By the way, if you are looking to write a book and want to understand royalties and going rates a little bit better, see my old article on this topic. Really, it’s not my article, it’s a collection of responses from authors I know. Some of it’s a bit confrontational and might make you a little paranoid, but I think it’s worth a read. If you’re writing technical books to get rich, you’re fooling yourself, but on the other hand there’s no reason to let someone take advantage of you. My favorite author joke, from Michael Cohen via John Wallace, is that there are dozens of dollars to be made writing a book, dozens I tell you. It can be a bit better than that if you’re lucky, but still comes out to about minimum wage when divided by the time spent. But for me it’s a lot more fun and educational work than flipping burgers, and the money is not why we wrote our book. We did it for the wild parties and glamorous lifestyle.

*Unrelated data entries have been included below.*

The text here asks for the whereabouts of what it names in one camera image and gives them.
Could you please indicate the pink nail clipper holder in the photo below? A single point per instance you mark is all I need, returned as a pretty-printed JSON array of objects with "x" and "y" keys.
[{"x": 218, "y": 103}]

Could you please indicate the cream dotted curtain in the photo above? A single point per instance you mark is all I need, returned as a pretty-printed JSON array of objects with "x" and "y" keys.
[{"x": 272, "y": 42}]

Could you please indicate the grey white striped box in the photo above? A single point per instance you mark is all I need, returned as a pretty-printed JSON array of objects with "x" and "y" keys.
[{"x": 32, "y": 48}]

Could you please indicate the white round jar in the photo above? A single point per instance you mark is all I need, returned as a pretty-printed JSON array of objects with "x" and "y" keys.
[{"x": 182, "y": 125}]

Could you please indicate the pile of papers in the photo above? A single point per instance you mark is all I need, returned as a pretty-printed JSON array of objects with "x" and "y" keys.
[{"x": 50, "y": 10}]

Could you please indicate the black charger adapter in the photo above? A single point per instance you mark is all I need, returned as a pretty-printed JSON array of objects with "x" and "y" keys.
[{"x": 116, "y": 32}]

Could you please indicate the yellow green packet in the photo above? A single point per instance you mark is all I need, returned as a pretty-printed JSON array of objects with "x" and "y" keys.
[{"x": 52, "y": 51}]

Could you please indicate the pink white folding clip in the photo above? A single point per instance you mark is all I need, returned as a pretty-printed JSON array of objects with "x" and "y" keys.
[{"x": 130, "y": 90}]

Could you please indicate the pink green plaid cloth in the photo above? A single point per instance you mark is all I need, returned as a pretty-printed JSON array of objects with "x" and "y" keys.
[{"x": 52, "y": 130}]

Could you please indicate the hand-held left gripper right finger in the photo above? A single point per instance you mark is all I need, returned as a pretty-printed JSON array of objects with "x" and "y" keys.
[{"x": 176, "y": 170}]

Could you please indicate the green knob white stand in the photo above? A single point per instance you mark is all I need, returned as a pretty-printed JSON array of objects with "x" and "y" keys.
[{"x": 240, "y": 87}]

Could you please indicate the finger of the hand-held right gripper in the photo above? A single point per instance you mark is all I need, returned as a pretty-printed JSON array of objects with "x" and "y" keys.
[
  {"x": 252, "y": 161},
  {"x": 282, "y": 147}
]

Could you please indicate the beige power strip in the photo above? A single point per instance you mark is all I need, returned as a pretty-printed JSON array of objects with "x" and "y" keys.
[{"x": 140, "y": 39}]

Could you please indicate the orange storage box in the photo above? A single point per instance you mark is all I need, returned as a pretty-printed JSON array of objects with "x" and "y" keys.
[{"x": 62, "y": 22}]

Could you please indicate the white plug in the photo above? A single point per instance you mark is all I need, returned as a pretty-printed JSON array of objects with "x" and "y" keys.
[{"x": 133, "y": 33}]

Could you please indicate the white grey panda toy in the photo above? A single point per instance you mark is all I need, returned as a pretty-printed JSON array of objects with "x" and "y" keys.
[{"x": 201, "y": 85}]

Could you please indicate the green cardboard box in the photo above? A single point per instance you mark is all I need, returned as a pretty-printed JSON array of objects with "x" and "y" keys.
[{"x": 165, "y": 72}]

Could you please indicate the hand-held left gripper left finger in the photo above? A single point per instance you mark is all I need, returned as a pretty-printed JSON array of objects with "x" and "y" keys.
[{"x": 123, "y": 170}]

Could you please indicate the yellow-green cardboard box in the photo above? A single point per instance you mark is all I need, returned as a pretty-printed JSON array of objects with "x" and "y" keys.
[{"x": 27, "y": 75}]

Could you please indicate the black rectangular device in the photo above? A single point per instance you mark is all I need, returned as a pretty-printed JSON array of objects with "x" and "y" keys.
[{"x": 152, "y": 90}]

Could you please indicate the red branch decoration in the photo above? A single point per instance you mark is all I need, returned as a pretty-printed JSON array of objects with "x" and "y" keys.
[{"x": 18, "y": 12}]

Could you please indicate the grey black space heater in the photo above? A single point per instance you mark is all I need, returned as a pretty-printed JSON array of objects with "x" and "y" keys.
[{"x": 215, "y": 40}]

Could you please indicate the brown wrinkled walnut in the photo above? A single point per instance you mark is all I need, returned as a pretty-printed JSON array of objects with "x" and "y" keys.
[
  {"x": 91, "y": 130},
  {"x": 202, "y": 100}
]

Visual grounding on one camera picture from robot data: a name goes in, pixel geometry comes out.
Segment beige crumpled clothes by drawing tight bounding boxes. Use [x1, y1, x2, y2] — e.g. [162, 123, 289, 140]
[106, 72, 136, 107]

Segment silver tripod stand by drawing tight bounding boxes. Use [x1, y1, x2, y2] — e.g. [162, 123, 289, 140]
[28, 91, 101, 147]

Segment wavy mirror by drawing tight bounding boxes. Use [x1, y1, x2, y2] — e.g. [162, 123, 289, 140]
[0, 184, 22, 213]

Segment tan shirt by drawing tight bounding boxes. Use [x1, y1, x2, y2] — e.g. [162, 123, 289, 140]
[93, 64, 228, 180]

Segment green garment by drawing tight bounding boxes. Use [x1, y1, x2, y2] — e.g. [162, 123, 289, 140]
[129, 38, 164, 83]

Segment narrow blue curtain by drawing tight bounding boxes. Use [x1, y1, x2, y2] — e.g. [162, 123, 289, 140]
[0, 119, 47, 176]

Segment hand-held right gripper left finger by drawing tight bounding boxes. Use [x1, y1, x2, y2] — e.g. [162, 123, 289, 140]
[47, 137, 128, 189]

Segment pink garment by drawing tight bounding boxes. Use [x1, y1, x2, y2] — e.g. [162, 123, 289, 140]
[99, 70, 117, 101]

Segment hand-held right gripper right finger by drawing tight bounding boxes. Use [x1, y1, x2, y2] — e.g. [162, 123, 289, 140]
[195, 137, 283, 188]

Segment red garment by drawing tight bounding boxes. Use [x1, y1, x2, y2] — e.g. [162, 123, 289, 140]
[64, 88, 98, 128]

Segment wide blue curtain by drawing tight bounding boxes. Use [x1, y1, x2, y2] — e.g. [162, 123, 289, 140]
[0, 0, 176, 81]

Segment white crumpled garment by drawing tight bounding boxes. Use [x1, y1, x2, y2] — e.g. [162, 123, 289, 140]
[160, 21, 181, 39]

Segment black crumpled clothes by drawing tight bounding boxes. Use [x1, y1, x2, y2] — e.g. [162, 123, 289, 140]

Update: heh, that didn’t last long. I wrote this entry Sept. 9th. As of the 10th, the book is (a) out of stock again and (b) down to a 2% discount. 2%?! Truly obscure.

Amazon discount, SIGGRAPH booth time

The book’s not quite shipping yet, but at this point Amazon has it heavily discounted, 33% off. I’m happy about this, as it makes the book cheaper than the second edition, which wasn’t discounted at all by Amazon until recent years. The weird bit is that this discount was available a few weeks back, then was gone when I checked last weekend. Someone let me know today that it’s back, and I just ordered an extra copy (this discount is higher than my author’s discount at AK Peters). I’ve noticed a strong correlation between the discount’s availability and the humidity in Flagstaff multiplied by the average hourly meteor siting rate in Anchorage. In other words, I have no clue when someone will wake up at Amazon and realize they’re paying more for the book than they’re selling it for (it’s true: my publisher said so).

While I’m thinking of it: Naty and I will be at the AK Peters’ booth at SIGGRAPH from 12:30 to 1:30 pm on Wednesday.